Si l’effet calendaire a été favorable, pour l’Association des constructeurs européens d’automobiles (Acea), l’explication principale tient surtout en quatre mots : prime à la casse. De l’Allemagne (+39,9 %) à la Slovaquie (+18,2 %), en passant par la France (+8 %) et l’Italie (+0,2 %), tous les pays qui l’ont adoptée se retrouvent en tête de peloton.
Ces chiffres européens tendent aussi à confirmer une autre tendance déjà observée dans l’Hexagone : la redistribution du marché au profit des petits véhicules générant moins de marge. L’Acea ne donne pas encore de ventilation par gamme pour mars. Mais la répartition par marque permet de se faire une idée.
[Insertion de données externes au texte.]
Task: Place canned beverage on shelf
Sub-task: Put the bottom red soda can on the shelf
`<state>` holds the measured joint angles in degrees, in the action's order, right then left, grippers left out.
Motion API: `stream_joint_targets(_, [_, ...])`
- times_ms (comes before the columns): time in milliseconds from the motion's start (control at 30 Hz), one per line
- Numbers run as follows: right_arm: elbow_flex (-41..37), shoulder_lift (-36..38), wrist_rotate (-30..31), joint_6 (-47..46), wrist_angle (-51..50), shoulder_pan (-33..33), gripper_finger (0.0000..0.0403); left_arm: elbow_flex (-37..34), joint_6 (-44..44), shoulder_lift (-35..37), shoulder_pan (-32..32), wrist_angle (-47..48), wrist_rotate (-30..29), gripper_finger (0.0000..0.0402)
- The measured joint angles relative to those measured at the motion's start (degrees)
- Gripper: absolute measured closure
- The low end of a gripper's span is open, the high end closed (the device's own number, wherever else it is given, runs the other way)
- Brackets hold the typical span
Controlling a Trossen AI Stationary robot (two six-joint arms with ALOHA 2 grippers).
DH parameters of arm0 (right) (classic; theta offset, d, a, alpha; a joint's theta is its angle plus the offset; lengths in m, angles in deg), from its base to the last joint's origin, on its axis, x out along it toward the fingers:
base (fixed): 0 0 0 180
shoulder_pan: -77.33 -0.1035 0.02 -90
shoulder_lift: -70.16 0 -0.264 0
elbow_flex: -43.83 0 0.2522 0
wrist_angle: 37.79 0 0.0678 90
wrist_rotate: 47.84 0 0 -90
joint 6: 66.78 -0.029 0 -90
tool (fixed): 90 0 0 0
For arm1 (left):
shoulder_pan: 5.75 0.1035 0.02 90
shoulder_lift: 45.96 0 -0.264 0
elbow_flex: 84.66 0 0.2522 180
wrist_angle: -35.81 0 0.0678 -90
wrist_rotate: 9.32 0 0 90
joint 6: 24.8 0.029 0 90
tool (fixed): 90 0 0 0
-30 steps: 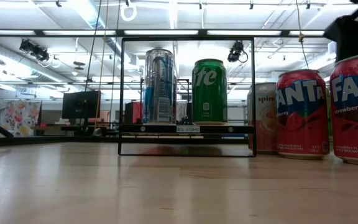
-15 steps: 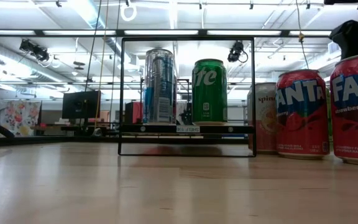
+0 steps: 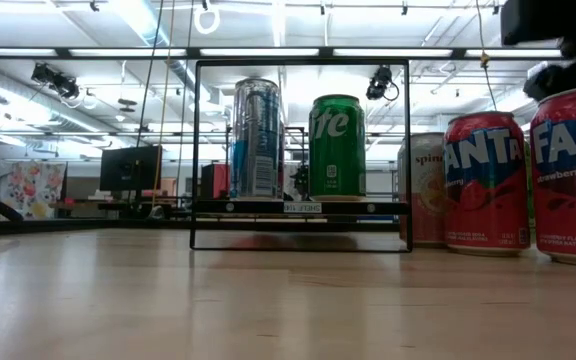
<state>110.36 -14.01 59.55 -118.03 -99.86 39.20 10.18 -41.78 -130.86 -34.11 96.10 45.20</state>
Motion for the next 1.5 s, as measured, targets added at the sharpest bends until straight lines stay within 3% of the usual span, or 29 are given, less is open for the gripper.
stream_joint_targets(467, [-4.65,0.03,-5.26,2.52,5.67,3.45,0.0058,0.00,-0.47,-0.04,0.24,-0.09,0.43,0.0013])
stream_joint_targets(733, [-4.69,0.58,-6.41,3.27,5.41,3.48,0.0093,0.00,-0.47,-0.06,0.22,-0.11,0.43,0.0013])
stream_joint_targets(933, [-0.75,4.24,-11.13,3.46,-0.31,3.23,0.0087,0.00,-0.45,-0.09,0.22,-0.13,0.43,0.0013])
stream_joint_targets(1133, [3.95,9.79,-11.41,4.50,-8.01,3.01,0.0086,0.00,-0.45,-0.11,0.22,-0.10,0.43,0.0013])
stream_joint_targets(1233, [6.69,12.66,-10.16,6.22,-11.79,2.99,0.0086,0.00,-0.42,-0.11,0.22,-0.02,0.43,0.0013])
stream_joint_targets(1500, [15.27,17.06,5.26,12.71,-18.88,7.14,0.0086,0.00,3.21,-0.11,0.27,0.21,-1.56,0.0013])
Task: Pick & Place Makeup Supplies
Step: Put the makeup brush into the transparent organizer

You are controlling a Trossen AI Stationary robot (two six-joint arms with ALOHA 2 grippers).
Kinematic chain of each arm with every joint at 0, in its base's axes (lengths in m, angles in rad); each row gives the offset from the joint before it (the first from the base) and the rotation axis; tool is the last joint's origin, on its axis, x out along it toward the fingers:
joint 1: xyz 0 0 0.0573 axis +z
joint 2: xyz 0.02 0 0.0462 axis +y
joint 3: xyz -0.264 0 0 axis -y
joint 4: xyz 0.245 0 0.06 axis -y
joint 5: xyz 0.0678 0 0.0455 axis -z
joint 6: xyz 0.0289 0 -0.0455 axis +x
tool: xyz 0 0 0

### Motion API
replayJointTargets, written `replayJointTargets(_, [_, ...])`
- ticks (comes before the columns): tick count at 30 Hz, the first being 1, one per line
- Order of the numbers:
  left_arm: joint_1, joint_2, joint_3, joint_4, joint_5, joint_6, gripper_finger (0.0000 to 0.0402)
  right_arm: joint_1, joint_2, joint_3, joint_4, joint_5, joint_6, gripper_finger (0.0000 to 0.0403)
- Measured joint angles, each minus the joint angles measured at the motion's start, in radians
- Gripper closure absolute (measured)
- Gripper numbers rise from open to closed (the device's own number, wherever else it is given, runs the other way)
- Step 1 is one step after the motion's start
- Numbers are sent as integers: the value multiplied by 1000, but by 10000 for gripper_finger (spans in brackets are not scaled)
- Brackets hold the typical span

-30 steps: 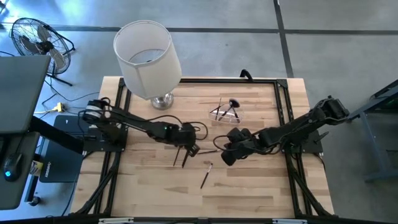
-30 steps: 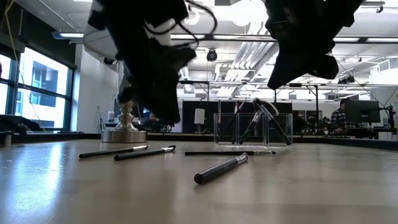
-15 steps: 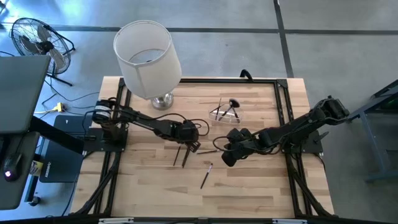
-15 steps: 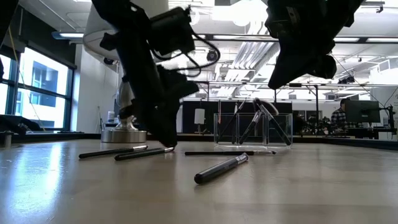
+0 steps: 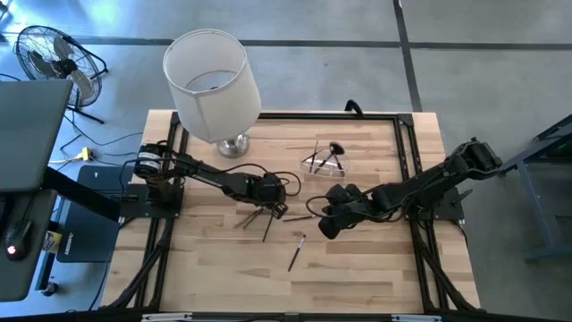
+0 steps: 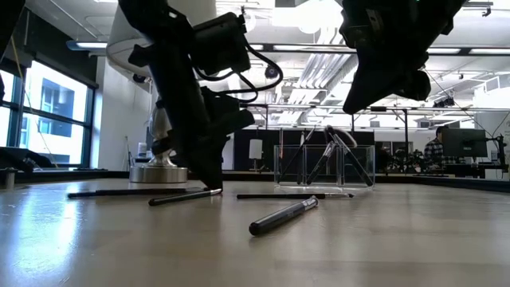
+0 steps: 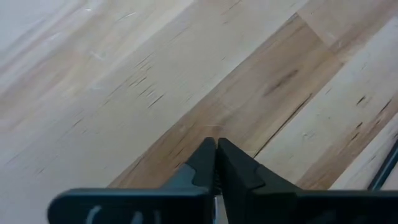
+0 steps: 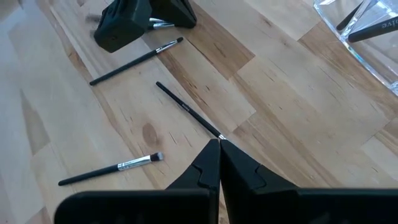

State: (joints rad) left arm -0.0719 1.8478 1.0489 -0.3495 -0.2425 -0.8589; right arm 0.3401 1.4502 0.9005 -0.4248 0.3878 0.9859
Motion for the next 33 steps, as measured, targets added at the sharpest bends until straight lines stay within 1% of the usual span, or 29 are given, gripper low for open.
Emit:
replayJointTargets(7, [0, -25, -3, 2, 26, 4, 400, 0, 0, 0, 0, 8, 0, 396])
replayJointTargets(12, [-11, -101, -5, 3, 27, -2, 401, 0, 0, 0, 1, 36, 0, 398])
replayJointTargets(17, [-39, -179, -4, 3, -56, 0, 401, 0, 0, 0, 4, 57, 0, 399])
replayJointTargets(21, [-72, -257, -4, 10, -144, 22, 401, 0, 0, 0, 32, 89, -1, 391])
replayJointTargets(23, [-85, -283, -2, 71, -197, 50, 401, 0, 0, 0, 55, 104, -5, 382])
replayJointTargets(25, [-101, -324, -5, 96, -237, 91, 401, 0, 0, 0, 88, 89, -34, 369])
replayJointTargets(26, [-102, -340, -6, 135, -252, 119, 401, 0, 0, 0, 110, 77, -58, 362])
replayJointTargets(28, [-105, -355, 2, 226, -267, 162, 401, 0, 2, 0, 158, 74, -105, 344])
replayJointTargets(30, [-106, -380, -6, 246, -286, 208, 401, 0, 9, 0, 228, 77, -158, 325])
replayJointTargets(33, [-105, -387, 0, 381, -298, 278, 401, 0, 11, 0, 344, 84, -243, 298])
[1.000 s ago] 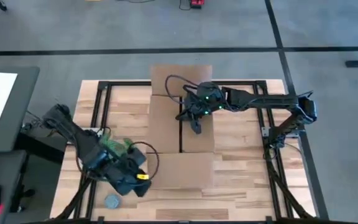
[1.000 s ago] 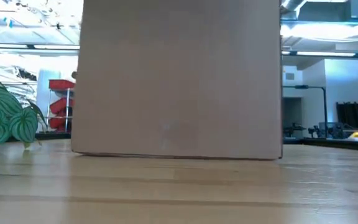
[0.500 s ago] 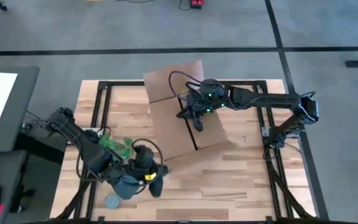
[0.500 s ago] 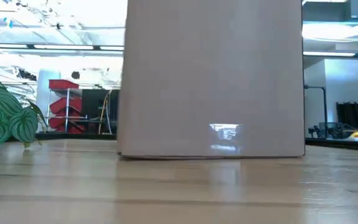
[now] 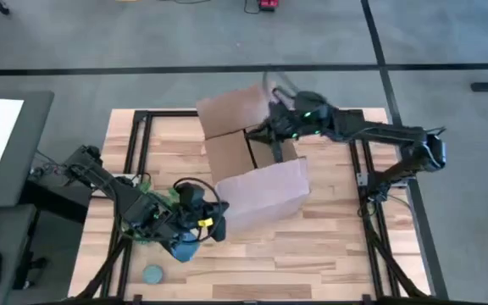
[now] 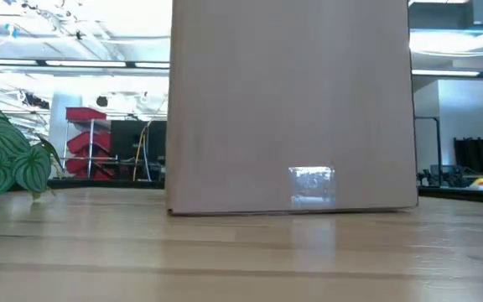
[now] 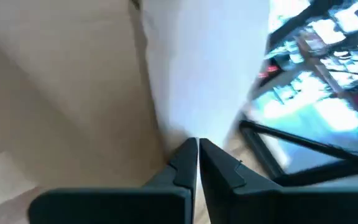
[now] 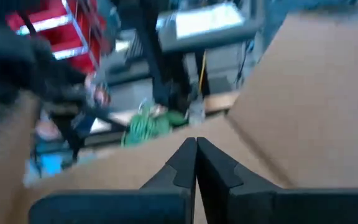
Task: Wrap mug
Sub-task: Close the cardboard box
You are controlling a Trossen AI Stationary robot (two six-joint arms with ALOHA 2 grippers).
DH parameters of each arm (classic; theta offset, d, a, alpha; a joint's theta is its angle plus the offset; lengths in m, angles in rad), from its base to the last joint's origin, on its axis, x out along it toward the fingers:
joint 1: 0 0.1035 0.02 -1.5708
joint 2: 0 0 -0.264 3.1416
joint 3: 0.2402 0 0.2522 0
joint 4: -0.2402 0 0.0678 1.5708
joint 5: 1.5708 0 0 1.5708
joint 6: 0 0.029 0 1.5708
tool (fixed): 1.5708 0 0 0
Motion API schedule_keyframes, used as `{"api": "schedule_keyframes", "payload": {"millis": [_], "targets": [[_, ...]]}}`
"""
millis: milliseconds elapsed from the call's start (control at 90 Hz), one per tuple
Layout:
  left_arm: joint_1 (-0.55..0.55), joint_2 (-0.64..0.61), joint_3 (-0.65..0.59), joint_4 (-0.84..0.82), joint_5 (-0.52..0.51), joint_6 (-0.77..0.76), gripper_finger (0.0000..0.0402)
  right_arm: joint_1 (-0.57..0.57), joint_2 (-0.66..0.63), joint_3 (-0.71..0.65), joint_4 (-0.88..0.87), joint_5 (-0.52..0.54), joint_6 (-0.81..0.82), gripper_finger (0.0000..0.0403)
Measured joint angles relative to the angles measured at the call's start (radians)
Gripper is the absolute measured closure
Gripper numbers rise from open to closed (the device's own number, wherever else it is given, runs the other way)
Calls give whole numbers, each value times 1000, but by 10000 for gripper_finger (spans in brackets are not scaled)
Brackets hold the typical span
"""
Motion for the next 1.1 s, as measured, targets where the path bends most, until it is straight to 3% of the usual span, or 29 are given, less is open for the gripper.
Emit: {"api": "schedule_keyframes", "payload": {"millis": [144,289,533,622,878,1100], "targets": [[1,2,-2,-156,-1,-151,402,-72,-80,1,-48,15,21,403],[3,1,-1,-304,0,-309,402,-180,-147,1,-158,142,47,403],[3,0,-1,-354,4,-333,402,-435,-121,1,-295,156,147,403],[3,0,-1,-359,5,-332,402,-493,-68,1,-256,36,171,403],[21,-20,-1,-444,12,-343,402,-513,60,1,11,-536,302,403],[77,-48,-3,-577,14,-314,402,-440,69,1,-58,-683,311,403]]}}
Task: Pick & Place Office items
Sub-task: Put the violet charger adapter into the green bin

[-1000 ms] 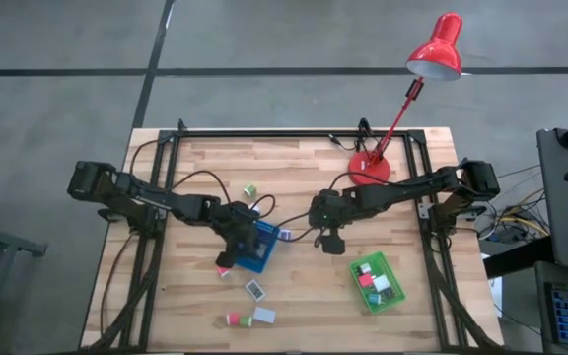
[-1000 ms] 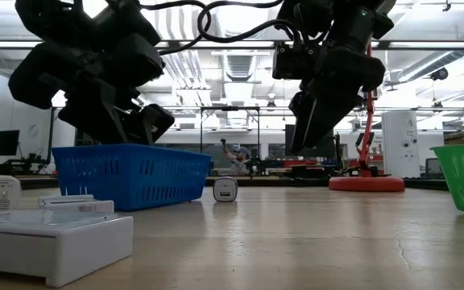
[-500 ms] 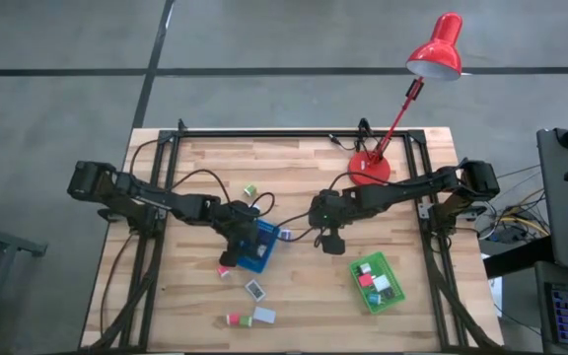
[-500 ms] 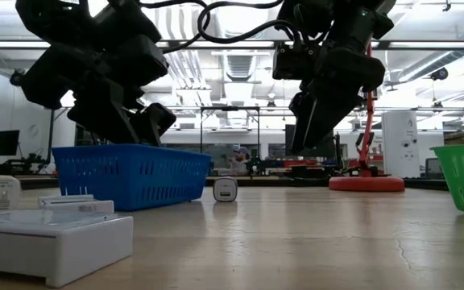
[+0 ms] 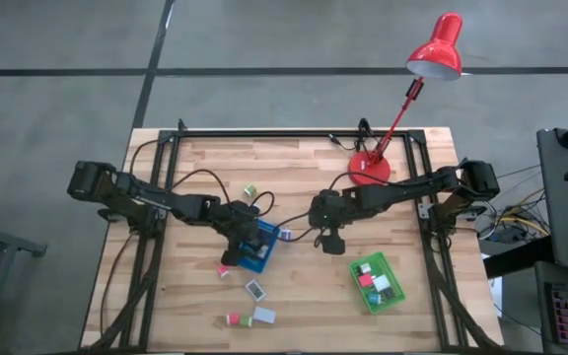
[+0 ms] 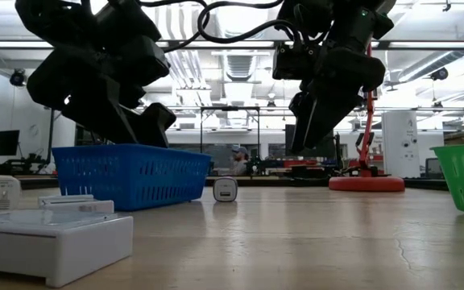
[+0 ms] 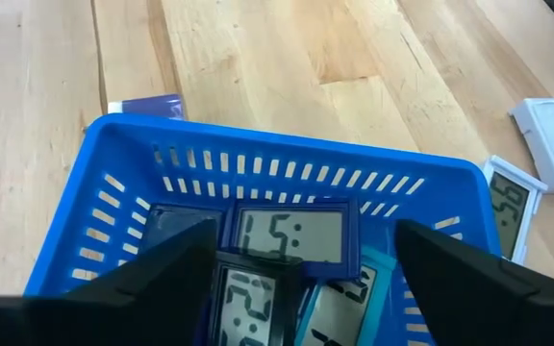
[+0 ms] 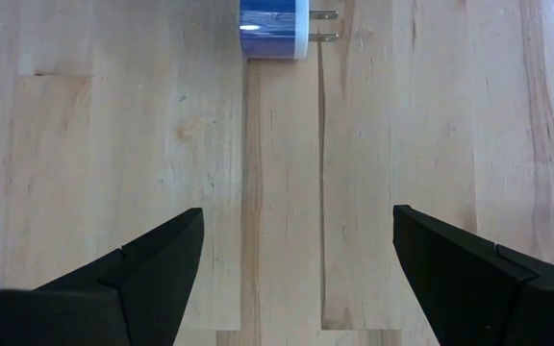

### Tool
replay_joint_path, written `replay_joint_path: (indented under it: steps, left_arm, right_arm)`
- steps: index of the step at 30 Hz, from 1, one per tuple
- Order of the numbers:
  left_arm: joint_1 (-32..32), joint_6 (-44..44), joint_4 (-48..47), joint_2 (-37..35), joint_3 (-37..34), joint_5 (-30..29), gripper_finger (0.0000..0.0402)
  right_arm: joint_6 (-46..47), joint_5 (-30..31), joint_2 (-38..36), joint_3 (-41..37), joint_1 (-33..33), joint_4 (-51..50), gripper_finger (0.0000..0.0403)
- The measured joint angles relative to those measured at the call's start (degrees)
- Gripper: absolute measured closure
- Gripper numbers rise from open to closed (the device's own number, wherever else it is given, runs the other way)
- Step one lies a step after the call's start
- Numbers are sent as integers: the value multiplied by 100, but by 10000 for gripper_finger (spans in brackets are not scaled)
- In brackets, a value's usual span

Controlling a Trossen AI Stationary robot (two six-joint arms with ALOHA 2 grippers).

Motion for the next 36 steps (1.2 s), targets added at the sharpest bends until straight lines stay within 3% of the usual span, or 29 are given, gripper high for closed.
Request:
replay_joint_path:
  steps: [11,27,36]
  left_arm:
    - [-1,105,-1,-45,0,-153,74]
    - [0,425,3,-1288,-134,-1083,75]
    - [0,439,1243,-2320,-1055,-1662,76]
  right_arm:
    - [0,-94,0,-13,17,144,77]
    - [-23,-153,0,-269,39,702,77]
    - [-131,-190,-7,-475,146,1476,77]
Tandis que Daimler et BMW reculent de 15 % à 20 %, Fiat a fait en mars une poussée de 14,3 %. Quant à VW, s’il a maintenu ses volumes écoulés en mars, c’est grâce à ses marques généralistes Volkswagen (+1,6 %) et Skoda (+10,6 %).
Si jusqu’ici plusieurs constructeurs ont indiqué que la prime à la casse comptait pour 30 % à 40 % des commandes, elle n’est pas pour autant une solution miracle. Plusieurs observateurs la qualifient de soutien artificiel et rappelent qu’une fois abandonnées les mesures prises en France entre 1994 et 1996, le marché avait chuté de près de 20 % en 1997.